Across West Africa, people from rural and urban communities consult diviners about medical, psychological, professional, or other personal challenges. Such specialists typically undertake extensive training that prepares them to understand complex problems in people’s lives, prescribe medicinal remedies, and offer other suggestions. Successful diviners at once master knowledge of the landscape, develop abilities to communicate with the spiritual world, and create aesthetically rich environments as settings for consultations. Sculptures and altars used in divination reflect practitioners’ efforts to harness natural resources and engage spiritual intermediaries. Divination thus constitutes an important source of patronage for the region’s artists.

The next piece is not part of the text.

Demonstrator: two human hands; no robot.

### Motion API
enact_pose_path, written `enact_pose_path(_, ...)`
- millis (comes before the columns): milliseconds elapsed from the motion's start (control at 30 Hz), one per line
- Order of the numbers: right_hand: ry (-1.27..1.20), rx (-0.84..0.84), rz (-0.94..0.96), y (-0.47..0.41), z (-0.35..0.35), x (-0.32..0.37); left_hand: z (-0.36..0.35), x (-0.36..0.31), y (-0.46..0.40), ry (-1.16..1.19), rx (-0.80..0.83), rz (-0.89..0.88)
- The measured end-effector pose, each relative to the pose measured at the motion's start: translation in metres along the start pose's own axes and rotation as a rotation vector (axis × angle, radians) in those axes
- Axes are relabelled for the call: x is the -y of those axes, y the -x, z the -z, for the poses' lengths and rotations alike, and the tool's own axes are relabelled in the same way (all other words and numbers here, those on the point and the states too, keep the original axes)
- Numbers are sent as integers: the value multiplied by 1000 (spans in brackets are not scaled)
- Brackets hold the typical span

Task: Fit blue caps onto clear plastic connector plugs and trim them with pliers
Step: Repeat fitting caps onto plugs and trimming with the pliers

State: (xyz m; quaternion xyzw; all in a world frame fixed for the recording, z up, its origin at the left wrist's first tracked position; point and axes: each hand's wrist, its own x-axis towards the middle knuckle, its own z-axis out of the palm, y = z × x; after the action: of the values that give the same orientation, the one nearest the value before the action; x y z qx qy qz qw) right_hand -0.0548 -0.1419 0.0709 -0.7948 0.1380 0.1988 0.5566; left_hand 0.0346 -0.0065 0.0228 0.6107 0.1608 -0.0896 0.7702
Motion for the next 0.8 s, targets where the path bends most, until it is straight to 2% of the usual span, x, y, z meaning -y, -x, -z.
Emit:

Divinatory spirits and sculptures created for them are often referred to as ndebele, madebele, and tugubele (sing.: ndeo, madeo, and tugu) in several Senufo dialects used in northern Côte d’Ivoire, southeastern Mali, and southwestern Burkina Faso. People commonly link divinatory spirits with nature, namely water, trees, and uncultivated landscapes beyond town and city limits. They conceive of nature spirits as anthropomorphic beings with feet that point backwards, often invisible to the human eye. According to these beliefs, nature spirits may assist people to maintain good health, achieve success, and develop satisfactory relationships with friends and family. Spirits can also be held accountable for people’s illness or hardship, however, and are regarded with ambivalence. Hunters, farmers, and others who enter the wilderness or who otherwise come into contact with trees and natural water sources consider risks taken when they approach places where nature spirits are believed to reside. They rely on preemptive measures designed to appease spirits who may be offended when people track game, till the land, draw water, or otherwise invade spirit domains. Diviners similarly commission sculptures to appeal to capricious spirits and seek their goodwill. The diversity of divinatory arts attests to diviners’ perceptions of nature spirits’ unique preferences and artists’ interpretations of them.
Many of the most distinguished diviners in Senufo communities in northern Côte d’Ivoire have belonged to the sando association. Throughout the mid- to late twentieth century, sando membership typically passed through the mother’s line. Only a select few sando members studied divination. Most sando diviners were women, although occasionally men entered the practice. Many new sando diviners first acquired miniature metal sculptures in the form of figurative twins (1978.412.496; 1978.412.497; 1979.206.41). Smaller cast brass figurines are more portable than larger wooden sculptures and far less costly, thus they were easier for diviners to procure early in their careers. Practitioners who advanced eventually sought more finely carved wooden sculptures for their consultation rooms (1979.206.193; 1979.206.194).
Senufo communities also support non-sando diviners, some of them senior members of the poro initiation association. They also rely on the arts to identify problems in clients’ lives and provide prescriptions. While sando diviners often sought smaller spirit sculptures convenient to carry with them, other diviners apparently commissioned larger figurative sculptures. For example, a pair of ndebele figures in the Metropolitan’s collection probably stood on an altar maintained by poro elders (1979.206.193; 1979.206.194).
Women and men who work as diviners in Senufo communities and elsewhere in West Africa employ a range of arts and techniques. Many diviners receive clients in small, intimate consultation rooms. Wooden and metal sculptures, pottery, textiles, and earthen bas-reliefs often dominate the windowless rooms, lit only by the sunlight that enters through the open doorframe. In one form of divination common in many Senufo communities, the diviner sits either next to or opposite the client and holds the client’s hand. The diviner first calls for the nature spirits’ attention. The diviner then presents the spirits with a series of questions in order to determine the reason for the client’s visit. To identify the source of the client’s concerns, the diviner holds one of the client’s hands and interprets the movements of the diviner’s and client’s hands as they move together, sometimes slapping against the diviner’s leg. The diviner continues the process to determine a suitable course of action for the client. The diviner may additionally use musical instruments, sculptured figurines, or found objects to assess a client’s concerns. The caliber of the arts used in a diviner’s practice announces competence and accomplishment. Diviners who earn renown and attract clients from distant locales often have the means to commission more ambitious works.
At the conclusion of a consultation, the client receives medicinal prescriptions or detailed instructions concerning appropriate offerings. The diviner may also advise the client to obtain a specific body adornment or figurative sculpture from an artist. For example, diviners often recommend rings, pendants, bracelets, or anklets featuring chameleons and other animals considered intermediaries between human and spirit realms (1978.412.498; 1986.478.29). Referred to as yawiige in some Senufo languages, the ornaments are believed to help appease spirits according to their wishes as revealed through divination. Diviners themselves acquire similar ornaments from artists in the region to manage their own relationships with nature spirits.
Divination underlies the creation of many forms of artistic expression in Senufo and other communities across West Africa. Diviners invest in the arts to foster personal relationships with the spirit world and enhance communication between nature spirits and humans. They and their clients seek works in wood, metal, and other media from artists in order to gain insight into the causes of disruptions in their lives and move beyond them.